▸ What is being asked
Your task is to extract every line from the material below exactly.

--- START ---

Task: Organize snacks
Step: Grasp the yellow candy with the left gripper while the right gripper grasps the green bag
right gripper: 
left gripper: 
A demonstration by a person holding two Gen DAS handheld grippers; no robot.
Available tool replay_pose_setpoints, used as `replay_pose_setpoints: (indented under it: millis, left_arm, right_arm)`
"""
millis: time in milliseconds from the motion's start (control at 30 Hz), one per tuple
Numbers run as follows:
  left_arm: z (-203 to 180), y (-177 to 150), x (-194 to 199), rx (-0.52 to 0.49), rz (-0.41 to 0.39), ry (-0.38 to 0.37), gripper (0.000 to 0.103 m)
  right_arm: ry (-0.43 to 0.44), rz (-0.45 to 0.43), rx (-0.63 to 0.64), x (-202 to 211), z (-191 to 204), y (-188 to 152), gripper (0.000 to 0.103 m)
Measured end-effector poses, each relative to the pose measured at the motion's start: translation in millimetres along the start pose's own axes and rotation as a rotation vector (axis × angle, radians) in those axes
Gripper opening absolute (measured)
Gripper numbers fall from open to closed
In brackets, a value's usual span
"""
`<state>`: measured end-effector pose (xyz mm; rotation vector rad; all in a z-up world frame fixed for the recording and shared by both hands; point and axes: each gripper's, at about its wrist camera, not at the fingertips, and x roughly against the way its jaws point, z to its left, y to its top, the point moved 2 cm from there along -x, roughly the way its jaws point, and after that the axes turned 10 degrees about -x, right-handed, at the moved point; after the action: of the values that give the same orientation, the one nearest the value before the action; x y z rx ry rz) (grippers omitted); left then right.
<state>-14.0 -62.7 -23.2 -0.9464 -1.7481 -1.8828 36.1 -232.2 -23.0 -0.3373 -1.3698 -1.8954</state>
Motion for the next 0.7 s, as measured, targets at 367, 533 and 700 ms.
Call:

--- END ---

▸ Written reply
Task: Organize snacks
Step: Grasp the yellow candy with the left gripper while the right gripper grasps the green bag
right gripper: 
left gripper: 
A demonstration by a person holding two Gen DAS handheld grippers; no robot.
Available tool replay_pose_setpoints, used as `replay_pose_setpoints: (indented under it: millis, left_arm, right_arm)`
"""
millis: time in milliseconds from the motion's start (control at 30 Hz), one per tuple
Numbers run as follows:
  left_arm: z (-203 to 180), y (-177 to 150), x (-194 to 199), rx (-0.52 to 0.49), rz (-0.41 to 0.39), ry (-0.38 to 0.37), gripper (0.000 to 0.103 m)
  right_arm: ry (-0.43 to 0.44), rz (-0.45 to 0.43), rx (-0.63 to 0.64), x (-202 to 211), z (-191 to 204), y (-188 to 152), gripper (0.000 to 0.103 m)
Measured end-effector poses, each relative to the pose measured at the motion's start: translation in millimetres along the start pose's own axes and rotation as a rotation vector (axis × angle, radians) in those axes
Gripper opening absolute (measured)
Gripper numbers fall from open to closed
In brackets, a value's usual span
"""
`<state>`: measured end-effector pose (xyz mm; rotation vector rad; all in a z-up world frame fixed for the recording and shared by both hands; point and axes: each gripper's, at about its wrist camera, not at the fingertips, and x roughly against the way its jaws point, z to its left, y to its top, the point moved 2 cm from there along -x, roughly the way its jaws point, and after that the axes turned 10 degrees about -x, right-handed, at the moved point; after the action: of the values that give the same orientation, the one nearest the value before the action; x y z rx ry rz) (grippers omitted); left then right.
<state>-14.0 -62.7 -23.2 -0.9464 -1.7481 -1.8828 36.1 -232.2 -23.0 -0.3373 -1.3698 -1.8954</state>
Motion for the next 0.7 s, as measured, targets at 367, 533 and 700 ms.
Call:

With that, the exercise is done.